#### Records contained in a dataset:
+++++
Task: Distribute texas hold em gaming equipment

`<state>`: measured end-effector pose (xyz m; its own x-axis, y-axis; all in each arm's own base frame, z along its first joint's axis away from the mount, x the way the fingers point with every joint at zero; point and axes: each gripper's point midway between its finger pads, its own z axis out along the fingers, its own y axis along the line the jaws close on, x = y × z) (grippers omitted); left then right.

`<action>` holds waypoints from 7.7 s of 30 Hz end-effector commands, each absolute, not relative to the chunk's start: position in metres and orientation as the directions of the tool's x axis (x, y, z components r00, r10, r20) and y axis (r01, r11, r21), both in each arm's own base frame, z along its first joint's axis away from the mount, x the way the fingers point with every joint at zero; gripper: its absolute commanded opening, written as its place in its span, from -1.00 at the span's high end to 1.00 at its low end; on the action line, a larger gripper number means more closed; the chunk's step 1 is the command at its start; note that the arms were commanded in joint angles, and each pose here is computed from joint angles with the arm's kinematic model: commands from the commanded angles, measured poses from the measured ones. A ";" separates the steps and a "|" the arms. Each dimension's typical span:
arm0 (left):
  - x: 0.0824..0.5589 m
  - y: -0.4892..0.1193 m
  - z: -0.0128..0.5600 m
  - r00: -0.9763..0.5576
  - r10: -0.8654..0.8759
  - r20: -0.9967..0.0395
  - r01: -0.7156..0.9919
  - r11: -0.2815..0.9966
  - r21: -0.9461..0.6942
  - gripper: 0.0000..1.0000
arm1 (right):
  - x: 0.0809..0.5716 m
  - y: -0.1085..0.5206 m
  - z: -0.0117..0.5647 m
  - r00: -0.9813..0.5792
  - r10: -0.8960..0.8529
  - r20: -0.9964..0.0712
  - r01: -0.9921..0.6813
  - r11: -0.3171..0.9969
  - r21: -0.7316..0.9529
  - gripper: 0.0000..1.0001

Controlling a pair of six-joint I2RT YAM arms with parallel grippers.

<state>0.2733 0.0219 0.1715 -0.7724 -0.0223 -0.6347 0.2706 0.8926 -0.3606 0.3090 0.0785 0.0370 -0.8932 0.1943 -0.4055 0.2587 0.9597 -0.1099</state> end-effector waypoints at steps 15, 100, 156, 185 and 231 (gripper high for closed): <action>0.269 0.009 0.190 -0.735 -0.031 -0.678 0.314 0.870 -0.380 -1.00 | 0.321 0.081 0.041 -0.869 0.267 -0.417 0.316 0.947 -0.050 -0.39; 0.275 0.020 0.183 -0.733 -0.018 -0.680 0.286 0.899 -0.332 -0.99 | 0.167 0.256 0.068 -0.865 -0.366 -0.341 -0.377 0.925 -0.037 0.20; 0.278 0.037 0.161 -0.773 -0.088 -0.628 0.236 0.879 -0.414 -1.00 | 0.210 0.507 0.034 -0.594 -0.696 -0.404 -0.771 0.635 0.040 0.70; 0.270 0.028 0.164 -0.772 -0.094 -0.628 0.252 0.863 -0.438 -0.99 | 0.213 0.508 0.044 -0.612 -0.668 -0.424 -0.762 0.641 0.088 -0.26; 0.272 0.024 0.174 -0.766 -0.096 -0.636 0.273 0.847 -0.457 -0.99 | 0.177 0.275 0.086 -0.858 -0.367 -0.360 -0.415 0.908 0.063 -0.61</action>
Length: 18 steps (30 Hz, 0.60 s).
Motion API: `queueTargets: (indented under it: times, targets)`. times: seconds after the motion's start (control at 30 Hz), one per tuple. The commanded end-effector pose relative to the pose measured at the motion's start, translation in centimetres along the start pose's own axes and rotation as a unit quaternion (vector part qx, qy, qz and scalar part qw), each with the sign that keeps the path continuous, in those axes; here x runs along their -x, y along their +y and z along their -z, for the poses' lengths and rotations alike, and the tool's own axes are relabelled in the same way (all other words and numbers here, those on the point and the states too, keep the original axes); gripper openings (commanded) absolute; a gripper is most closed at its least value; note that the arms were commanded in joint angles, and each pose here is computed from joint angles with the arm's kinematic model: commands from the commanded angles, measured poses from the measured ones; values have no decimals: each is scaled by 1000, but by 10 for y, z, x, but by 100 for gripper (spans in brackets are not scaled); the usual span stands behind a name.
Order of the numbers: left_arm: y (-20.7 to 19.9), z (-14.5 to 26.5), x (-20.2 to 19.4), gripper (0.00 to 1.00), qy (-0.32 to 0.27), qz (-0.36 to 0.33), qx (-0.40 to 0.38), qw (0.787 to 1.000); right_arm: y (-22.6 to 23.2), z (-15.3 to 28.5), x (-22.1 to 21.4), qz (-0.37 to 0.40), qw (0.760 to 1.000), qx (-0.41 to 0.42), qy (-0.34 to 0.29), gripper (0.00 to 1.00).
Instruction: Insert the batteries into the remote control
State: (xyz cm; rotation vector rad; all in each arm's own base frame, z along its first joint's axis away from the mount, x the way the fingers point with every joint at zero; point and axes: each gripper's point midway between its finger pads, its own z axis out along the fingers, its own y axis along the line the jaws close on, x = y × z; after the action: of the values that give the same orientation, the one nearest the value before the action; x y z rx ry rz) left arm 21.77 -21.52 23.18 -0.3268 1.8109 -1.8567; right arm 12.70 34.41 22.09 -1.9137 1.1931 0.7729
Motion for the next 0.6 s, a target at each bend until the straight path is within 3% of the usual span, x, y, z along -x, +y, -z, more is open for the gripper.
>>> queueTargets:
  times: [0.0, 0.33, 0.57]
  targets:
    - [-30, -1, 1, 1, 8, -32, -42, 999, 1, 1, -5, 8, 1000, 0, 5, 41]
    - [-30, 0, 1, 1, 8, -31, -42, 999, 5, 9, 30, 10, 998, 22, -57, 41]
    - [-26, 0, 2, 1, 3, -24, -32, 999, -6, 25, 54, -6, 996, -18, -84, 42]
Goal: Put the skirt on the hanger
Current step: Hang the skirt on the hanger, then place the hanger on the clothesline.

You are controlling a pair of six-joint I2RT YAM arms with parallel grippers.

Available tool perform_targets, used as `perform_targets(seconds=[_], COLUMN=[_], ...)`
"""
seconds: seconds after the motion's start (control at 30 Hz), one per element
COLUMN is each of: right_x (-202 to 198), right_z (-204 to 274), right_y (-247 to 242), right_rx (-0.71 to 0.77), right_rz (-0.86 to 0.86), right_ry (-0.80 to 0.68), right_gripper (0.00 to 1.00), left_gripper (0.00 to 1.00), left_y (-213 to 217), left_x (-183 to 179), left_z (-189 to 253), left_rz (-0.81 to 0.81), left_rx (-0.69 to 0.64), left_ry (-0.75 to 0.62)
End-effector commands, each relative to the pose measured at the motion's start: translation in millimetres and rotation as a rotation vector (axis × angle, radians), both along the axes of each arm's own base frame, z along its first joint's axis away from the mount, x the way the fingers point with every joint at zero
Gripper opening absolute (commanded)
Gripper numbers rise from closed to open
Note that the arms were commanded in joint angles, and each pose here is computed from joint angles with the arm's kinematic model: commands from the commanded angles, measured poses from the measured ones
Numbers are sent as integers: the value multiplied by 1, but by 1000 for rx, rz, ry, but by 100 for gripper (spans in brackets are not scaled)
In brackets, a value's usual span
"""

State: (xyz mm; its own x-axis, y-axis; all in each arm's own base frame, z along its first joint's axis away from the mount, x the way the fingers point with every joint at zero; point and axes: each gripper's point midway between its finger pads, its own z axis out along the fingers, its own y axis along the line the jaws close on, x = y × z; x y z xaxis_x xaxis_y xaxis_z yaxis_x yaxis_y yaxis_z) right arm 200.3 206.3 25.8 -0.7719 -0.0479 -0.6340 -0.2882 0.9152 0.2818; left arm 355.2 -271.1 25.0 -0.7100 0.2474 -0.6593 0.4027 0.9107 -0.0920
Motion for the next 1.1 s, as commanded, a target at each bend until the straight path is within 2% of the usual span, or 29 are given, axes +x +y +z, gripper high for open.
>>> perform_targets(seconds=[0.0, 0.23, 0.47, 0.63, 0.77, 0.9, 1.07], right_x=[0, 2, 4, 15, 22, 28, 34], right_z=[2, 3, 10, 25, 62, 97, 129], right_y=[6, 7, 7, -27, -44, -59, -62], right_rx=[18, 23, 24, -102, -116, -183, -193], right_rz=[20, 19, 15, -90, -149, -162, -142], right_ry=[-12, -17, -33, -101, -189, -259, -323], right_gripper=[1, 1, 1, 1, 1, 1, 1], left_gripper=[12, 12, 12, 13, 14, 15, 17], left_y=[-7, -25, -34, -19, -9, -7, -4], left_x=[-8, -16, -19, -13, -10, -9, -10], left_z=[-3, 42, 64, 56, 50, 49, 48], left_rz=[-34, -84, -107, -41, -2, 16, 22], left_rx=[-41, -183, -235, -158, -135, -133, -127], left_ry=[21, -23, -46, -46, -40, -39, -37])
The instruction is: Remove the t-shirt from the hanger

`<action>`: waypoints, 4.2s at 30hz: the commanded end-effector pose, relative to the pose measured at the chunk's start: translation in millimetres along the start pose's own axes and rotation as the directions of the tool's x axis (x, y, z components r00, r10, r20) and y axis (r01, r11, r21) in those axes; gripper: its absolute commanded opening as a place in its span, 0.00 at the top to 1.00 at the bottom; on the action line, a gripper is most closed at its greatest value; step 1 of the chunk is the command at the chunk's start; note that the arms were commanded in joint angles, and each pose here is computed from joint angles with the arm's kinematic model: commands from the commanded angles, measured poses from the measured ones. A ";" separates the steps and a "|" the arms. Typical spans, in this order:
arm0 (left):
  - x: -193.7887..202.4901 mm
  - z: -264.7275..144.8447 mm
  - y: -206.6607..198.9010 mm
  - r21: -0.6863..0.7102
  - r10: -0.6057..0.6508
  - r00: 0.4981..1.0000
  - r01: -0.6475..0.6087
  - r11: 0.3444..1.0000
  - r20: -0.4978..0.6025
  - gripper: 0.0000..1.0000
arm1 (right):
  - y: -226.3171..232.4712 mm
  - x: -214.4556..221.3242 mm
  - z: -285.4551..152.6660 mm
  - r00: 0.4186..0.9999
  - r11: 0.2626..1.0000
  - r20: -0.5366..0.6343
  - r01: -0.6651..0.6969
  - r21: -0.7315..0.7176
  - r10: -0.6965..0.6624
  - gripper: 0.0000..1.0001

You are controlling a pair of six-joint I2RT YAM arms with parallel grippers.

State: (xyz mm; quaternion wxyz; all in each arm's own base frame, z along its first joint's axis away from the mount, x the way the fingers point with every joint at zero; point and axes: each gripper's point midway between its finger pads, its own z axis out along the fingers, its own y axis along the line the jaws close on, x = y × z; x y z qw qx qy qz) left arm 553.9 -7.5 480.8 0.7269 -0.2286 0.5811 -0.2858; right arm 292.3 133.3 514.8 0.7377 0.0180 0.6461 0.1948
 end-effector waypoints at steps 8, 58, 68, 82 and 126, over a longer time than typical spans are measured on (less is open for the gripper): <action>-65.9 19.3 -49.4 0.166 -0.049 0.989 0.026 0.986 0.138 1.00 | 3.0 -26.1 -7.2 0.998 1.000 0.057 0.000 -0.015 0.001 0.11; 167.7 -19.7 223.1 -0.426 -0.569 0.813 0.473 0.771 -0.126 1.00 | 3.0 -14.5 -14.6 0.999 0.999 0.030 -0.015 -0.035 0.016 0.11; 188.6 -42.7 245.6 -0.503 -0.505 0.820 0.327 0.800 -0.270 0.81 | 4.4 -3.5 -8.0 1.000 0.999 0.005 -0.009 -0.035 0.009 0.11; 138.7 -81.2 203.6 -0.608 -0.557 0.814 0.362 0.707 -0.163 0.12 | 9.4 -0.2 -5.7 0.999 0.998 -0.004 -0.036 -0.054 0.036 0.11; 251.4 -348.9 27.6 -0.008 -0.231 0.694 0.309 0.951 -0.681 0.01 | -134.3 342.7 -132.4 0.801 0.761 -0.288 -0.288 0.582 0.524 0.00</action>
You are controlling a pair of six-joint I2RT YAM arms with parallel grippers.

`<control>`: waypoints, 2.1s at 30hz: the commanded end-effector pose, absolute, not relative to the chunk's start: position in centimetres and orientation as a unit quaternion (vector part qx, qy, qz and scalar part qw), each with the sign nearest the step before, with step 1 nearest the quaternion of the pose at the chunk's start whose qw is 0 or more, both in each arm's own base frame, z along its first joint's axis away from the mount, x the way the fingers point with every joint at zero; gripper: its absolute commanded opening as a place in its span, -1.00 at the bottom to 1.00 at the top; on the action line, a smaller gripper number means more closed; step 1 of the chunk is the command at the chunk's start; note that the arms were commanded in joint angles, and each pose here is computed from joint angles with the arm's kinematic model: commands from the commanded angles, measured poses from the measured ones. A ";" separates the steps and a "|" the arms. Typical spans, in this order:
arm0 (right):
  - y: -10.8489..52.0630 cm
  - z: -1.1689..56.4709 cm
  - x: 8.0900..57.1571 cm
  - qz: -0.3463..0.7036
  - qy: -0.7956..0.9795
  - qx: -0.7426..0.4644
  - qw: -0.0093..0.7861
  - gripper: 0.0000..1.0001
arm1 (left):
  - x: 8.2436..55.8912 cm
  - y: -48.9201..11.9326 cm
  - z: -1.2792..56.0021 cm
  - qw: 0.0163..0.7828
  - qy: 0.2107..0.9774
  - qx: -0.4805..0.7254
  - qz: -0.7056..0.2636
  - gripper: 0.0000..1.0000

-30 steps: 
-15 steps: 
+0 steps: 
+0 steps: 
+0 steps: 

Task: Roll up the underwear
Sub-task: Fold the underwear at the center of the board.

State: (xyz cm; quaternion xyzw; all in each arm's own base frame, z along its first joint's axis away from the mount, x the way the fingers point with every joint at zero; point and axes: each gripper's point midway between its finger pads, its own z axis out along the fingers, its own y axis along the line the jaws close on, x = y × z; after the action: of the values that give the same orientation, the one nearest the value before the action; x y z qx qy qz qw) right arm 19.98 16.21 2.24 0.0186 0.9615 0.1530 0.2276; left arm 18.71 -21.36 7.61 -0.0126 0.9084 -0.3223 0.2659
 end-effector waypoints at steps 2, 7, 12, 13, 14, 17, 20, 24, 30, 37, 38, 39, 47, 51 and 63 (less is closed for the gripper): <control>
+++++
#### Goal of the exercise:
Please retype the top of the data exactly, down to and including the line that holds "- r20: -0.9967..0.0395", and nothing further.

#### Answer section:
Task: Distribute texas hold em gaming equipment

`<state>`: measured end-effector pose (xyz m; its own x-axis, y-axis; all in each arm's own base frame, z along its first joint's axis away from the mount, x the way the fingers point with every joint at zero; point and axes: each gripper's point midway between its finger pads, its own z axis out along the fingers, its own y axis along the line the jaws close on, x = y × z) (grippers omitted); left then right.

`<action>` holds waypoints from 7.7 s of 30 Hz end-effector commands, each absolute, not relative to the chunk's start: position in metres and orientation as the directions of the tool's x axis (x, y, z components r00, r10, r20) and y axis (r01, r11, r21), both in each arm's own base frame, z along its first joint's axis away from the mount, x the way the fingers point with every joint at zero; gripper: its absolute commanded opening, written as its place in its span, from -1.00 at the span's high end to 1.00 at its low end; on the action line, a larger gripper number means more closed; the chunk's step 1 is the command at its start; note that the arms were commanded in joint angles, and each pose here is computed from joint angles with the arm's kinematic model: commands from the commanded angles, measured poses from the measured ones. A ";" separates the steps and a "|" the arms. Each dimension's typical span:
arm0 (left):
  - x: 0.0824..0.5589 m
  - y: -0.4892..0.1193 m
  - z: -0.0128..0.5600 m
  - r00: -0.9763..0.5576
  - r10: -0.8654..0.8759
  - r20: -0.9967..0.0395

The output is now complete.